● **Records from a data collection**
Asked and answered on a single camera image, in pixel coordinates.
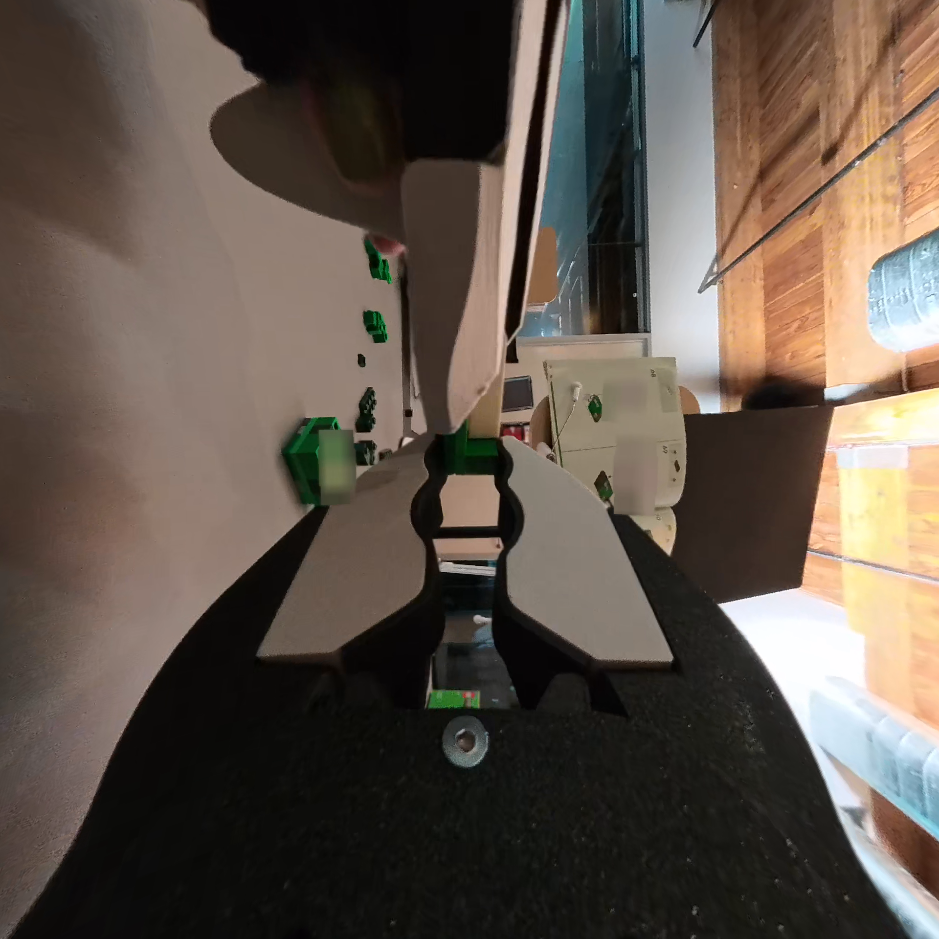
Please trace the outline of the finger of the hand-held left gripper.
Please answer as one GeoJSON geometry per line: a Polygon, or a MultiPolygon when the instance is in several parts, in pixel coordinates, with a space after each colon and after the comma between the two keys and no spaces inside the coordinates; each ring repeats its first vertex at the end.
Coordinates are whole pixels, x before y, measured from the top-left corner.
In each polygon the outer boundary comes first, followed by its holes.
{"type": "Polygon", "coordinates": [[[528,306],[570,17],[565,1],[517,3],[504,142],[504,338],[528,306]]]}
{"type": "Polygon", "coordinates": [[[428,431],[448,435],[503,365],[517,184],[501,165],[422,158],[402,208],[419,394],[428,431]]]}

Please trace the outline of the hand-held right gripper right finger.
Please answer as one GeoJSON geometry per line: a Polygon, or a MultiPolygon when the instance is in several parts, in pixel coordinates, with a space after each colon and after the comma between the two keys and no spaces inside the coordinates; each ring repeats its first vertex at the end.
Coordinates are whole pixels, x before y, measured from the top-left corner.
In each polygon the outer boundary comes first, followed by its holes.
{"type": "Polygon", "coordinates": [[[669,668],[669,643],[600,499],[519,440],[501,447],[511,607],[588,665],[669,668]]]}

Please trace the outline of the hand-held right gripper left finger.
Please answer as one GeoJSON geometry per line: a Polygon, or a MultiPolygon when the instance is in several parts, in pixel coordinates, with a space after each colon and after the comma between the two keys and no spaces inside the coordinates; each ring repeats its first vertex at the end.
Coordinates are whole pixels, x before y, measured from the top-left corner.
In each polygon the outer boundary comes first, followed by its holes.
{"type": "Polygon", "coordinates": [[[358,477],[350,501],[330,507],[257,658],[338,664],[346,647],[420,596],[436,562],[419,498],[430,481],[423,434],[358,477]]]}

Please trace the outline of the bright green lego pieces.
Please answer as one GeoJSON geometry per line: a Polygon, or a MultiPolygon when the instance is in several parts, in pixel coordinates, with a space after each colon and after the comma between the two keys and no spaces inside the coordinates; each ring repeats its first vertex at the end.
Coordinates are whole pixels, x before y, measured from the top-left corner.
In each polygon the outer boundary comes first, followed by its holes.
{"type": "MultiPolygon", "coordinates": [[[[363,240],[363,249],[371,278],[389,286],[393,285],[391,265],[388,258],[378,250],[369,238],[363,240]]],[[[364,310],[362,312],[362,322],[367,334],[374,343],[385,344],[388,341],[387,325],[380,311],[364,310]]]]}

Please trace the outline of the green lego assembly white brick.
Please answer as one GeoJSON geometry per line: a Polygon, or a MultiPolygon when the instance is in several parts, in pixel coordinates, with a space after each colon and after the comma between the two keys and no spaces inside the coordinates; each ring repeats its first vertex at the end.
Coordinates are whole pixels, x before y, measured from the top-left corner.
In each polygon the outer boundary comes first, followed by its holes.
{"type": "Polygon", "coordinates": [[[304,418],[281,453],[301,505],[335,506],[353,499],[354,436],[335,417],[304,418]]]}

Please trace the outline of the open lego instruction booklet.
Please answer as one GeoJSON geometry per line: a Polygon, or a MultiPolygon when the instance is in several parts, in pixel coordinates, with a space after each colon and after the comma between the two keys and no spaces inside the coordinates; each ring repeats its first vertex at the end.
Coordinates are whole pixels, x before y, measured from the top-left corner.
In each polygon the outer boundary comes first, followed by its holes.
{"type": "Polygon", "coordinates": [[[544,367],[557,463],[671,555],[687,477],[675,358],[555,358],[544,367]]]}

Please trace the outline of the person's left hand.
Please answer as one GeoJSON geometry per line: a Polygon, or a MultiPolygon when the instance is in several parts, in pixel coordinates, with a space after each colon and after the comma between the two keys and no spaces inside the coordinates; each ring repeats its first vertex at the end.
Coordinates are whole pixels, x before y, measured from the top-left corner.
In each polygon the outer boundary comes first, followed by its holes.
{"type": "Polygon", "coordinates": [[[304,118],[348,187],[377,193],[399,178],[403,131],[390,81],[358,63],[333,61],[308,72],[300,95],[304,118]]]}

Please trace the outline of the tan rounded board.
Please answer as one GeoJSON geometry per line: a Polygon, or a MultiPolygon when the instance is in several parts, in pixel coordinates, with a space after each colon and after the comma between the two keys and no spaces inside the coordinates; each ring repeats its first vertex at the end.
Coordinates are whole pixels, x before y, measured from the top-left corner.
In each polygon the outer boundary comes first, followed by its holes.
{"type": "Polygon", "coordinates": [[[544,307],[557,298],[558,283],[557,235],[550,226],[539,230],[535,242],[534,258],[526,305],[544,307]]]}

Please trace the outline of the book stand with white base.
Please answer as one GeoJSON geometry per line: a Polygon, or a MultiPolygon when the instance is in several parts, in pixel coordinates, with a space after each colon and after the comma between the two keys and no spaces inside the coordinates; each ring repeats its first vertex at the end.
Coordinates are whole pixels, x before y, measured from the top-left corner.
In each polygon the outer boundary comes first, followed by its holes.
{"type": "MultiPolygon", "coordinates": [[[[554,438],[547,396],[534,408],[530,421],[530,437],[535,452],[559,465],[559,458],[552,450],[554,438]]],[[[629,517],[667,555],[672,555],[678,533],[677,517],[672,507],[656,507],[651,514],[631,514],[629,517]]]]}

● **What you should do**
If a line in the records above contains "hand", copy that line.

● **Response**
Please trace the outline of the finger of the hand-held left gripper.
Please trace the outline of the hand-held right gripper right finger.
Please trace the outline of the hand-held right gripper left finger.
Please trace the outline of the person's left hand.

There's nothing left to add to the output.